>>>>>

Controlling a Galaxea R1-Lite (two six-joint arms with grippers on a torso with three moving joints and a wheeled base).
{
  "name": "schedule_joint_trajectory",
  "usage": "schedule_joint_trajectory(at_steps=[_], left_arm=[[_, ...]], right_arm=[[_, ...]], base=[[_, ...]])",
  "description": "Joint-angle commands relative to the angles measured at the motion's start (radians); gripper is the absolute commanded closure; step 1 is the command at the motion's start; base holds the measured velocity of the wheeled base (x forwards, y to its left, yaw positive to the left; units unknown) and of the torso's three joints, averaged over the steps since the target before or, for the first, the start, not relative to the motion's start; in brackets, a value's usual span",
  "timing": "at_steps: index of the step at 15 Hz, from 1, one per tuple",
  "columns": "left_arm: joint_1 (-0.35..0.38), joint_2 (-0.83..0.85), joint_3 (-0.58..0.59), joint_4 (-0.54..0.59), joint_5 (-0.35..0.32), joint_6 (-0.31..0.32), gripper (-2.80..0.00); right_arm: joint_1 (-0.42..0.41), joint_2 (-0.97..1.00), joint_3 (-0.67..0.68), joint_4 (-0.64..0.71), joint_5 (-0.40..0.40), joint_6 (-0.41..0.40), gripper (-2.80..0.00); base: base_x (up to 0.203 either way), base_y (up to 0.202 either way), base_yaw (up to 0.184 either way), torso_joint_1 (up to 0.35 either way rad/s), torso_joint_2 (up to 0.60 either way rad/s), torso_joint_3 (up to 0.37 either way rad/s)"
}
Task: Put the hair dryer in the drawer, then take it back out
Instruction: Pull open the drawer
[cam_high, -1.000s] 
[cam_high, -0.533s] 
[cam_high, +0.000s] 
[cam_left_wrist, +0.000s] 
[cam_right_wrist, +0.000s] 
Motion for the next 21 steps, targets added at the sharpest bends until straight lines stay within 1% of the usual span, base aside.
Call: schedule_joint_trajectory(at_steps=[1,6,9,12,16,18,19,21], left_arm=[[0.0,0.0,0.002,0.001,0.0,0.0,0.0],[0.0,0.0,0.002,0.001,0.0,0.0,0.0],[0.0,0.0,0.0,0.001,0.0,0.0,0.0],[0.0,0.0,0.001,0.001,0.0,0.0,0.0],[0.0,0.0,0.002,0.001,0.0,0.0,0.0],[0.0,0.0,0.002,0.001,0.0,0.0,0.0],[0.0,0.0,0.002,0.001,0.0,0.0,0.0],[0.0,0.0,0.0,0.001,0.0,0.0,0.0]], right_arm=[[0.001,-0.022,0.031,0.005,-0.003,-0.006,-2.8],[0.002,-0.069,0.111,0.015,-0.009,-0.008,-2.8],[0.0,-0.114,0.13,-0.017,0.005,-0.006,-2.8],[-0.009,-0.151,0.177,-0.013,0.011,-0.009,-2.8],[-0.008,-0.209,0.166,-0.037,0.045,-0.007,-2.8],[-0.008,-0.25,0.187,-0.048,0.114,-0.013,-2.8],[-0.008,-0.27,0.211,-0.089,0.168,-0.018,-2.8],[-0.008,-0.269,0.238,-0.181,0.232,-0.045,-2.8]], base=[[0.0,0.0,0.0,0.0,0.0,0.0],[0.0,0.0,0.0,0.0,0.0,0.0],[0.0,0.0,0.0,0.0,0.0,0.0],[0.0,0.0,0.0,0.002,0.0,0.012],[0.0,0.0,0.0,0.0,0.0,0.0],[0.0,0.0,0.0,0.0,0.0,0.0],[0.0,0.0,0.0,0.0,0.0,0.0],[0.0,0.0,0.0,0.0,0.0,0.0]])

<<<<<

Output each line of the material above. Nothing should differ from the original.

→ **EXERCISE ANSWER**:
Controlling a Galaxea R1-Lite (two six-joint arms with grippers on a torso with three moving joints and a wheeled base).
{
  "name": "schedule_joint_trajectory",
  "usage": "schedule_joint_trajectory(at_steps=[_], left_arm=[[_, ...]], right_arm=[[_, ...]], base=[[_, ...]])",
  "description": "Joint-angle commands relative to the angles measured at the motion's start (radians); gripper is the absolute commanded closure; step 1 is the command at the motion's start; base holds the measured velocity of the wheeled base (x forwards, y to its left, yaw positive to the left; units unknown) and of the torso's three joints, averaged over the steps since the target before or, for the first, the start, not relative to the motion's start; in brackets, a value's usual span",
  "timing": "at_steps: index of the step at 15 Hz, from 1, one per tuple",
  "columns": "left_arm: joint_1 (-0.35..0.38), joint_2 (-0.83..0.85), joint_3 (-0.58..0.59), joint_4 (-0.54..0.59), joint_5 (-0.35..0.32), joint_6 (-0.31..0.32), gripper (-2.80..0.00); right_arm: joint_1 (-0.42..0.41), joint_2 (-0.97..1.00), joint_3 (-0.67..0.68), joint_4 (-0.64..0.71), joint_5 (-0.40..0.40), joint_6 (-0.41..0.40), gripper (-2.80..0.00); base: base_x (up to 0.203 either way), base_y (up to 0.202 either way), base_yaw (up to 0.184 either way), torso_joint_1 (up to 0.35 either way rad/s), torso_joint_2 (up to 0.60 either way rad/s), torso_joint_3 (up to 0.37 either way rad/s)"
}
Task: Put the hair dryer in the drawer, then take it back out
Instruction: Pull open the drawer
[cam_high, -1.000s] 
[cam_high, -0.533s] 
[cam_high, +0.000s] 
[cam_left_wrist, +0.000s] 
[cam_right_wrist, +0.000s] 
Motion for the next 21 steps, targets added at the sharpest bends until straight lines stay within 1% of the usual span, base aside.
Call: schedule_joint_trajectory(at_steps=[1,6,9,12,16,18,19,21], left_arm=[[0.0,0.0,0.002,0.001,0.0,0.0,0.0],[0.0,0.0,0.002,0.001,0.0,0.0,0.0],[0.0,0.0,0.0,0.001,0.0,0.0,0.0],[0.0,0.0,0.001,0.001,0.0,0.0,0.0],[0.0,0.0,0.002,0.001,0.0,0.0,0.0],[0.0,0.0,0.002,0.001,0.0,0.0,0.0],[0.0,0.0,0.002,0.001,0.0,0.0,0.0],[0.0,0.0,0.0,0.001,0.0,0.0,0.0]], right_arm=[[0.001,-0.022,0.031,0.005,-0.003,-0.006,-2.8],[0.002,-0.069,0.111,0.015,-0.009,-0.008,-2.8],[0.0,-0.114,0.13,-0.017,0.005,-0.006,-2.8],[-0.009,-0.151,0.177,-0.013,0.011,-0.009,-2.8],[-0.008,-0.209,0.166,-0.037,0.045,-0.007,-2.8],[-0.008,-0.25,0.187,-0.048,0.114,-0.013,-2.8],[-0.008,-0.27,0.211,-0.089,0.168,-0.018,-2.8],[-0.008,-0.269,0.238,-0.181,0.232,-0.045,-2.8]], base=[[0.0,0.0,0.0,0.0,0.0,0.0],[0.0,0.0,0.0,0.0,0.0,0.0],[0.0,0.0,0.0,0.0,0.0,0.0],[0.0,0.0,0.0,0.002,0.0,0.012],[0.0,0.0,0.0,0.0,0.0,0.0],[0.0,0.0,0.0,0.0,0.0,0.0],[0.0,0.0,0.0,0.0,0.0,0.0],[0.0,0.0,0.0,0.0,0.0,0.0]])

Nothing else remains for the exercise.